YOUR GOAL: A word-for-word copy of the data, with no images, is the required answer.

COLLECTED MATERIAL:
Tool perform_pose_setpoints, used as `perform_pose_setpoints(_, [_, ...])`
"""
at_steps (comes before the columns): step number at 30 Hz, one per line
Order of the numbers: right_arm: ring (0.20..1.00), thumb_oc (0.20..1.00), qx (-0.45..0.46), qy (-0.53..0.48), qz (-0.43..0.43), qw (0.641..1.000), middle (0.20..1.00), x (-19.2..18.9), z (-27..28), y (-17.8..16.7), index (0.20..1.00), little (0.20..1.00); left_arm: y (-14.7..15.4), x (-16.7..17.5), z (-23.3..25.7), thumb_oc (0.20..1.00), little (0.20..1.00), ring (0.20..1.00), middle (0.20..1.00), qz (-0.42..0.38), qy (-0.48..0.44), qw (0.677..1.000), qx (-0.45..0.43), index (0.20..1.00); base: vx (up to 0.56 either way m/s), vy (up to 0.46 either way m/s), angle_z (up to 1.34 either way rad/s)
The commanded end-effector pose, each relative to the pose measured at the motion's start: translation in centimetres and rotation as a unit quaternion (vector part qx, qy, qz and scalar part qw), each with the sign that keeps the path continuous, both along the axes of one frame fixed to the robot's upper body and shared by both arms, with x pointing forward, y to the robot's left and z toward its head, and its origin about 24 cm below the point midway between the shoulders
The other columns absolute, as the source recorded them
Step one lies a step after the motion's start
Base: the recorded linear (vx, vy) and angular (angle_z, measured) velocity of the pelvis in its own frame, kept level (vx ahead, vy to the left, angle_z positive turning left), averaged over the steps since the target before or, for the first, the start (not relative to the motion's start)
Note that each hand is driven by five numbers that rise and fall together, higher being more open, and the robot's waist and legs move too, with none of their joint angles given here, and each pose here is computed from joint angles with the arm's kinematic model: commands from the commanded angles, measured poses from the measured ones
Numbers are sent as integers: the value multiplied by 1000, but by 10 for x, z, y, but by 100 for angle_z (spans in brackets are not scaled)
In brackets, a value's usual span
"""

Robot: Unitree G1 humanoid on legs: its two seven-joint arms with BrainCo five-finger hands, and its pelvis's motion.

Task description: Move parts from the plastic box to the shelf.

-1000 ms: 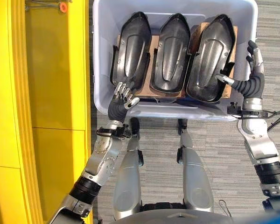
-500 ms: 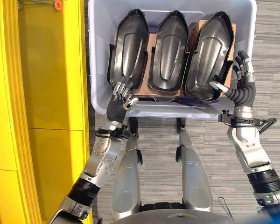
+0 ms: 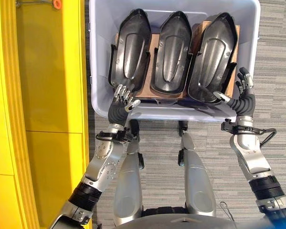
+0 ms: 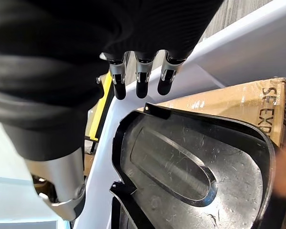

RESULT OF THIS EXERCISE:
Tool perform_pose_setpoints, used as `perform_pose_setpoints(_, [_, ...])`
"""
at_steps (comes before the columns): step number at 30 Hz, one per line
Order of the numbers: right_arm: ring (0.20..1.00), thumb_oc (0.20..1.00), qx (-0.45..0.46), qy (-0.53..0.48), qz (-0.43..0.43), qw (0.641..1.000), middle (0.20..1.00), x (-19.2..18.9), z (-27..28), y (-17.8..16.7), index (0.20..1.00), little (0.20..1.00); left_arm: y (-14.7..15.4), x (-16.7..17.5), z (-23.3..25.7), thumb_oc (0.20..1.00), little (0.20..1.00), ring (0.20..1.00), middle (0.20..1.00), qz (-0.42..0.38), qy (-0.48..0.44), qw (0.677..1.000), qx (-0.45..0.43), index (0.20..1.00); base: vx (up to 0.56 either way m/s), vy (up to 0.46 either way m/s), angle_z (up to 1.34 either way rad/s)
The commanded end-effector pose, each relative to the pose measured at the motion's start: translation in centimetres and rotation as a unit quaternion (vector part qx, qy, qz and scalar part qw), each with the sign that keeps the path continuous, both along the axes of one frame fixed to the robot's upper body and shared by both arms, with x pointing forward, y to the robot's left and z toward its head, and its origin about 24 cm below the point midway between the shoulders
The other columns absolute, as the source recorded them
Step one lies a step after the motion's start
Base: the recorded linear (vx, vy) and angular (angle_z, measured) velocity of the pelvis in its own frame, kept level (vx ahead, vy to the left, angle_z positive turning left), averaged over the steps since the target before or, for the first, the start (not relative to the motion's start)
Note that each hand is driven by five numbers that rise and fall together, higher being more open, and the robot's waist and legs move too, with none of their joint angles given here, and each pose here is computed from joint angles with the arm's kinematic model: commands from the commanded angles, measured poses from the measured ones
Numbers are sent as integers: the value multiplied by 1000, but by 10 for x, z, y, but by 100 for angle_z (spans in brackets are not scaled)
In brackets, a value's usual span
"""

Robot: Unitree G1 humanoid on legs: its two seven-joint arms with BrainCo five-finger hands, and its pelvis's motion.

Task description: Move parts from the plastic box to the shelf.

-1000 ms: 
-500 ms: 
+0 ms: 
+0 ms: 

The response is now finished.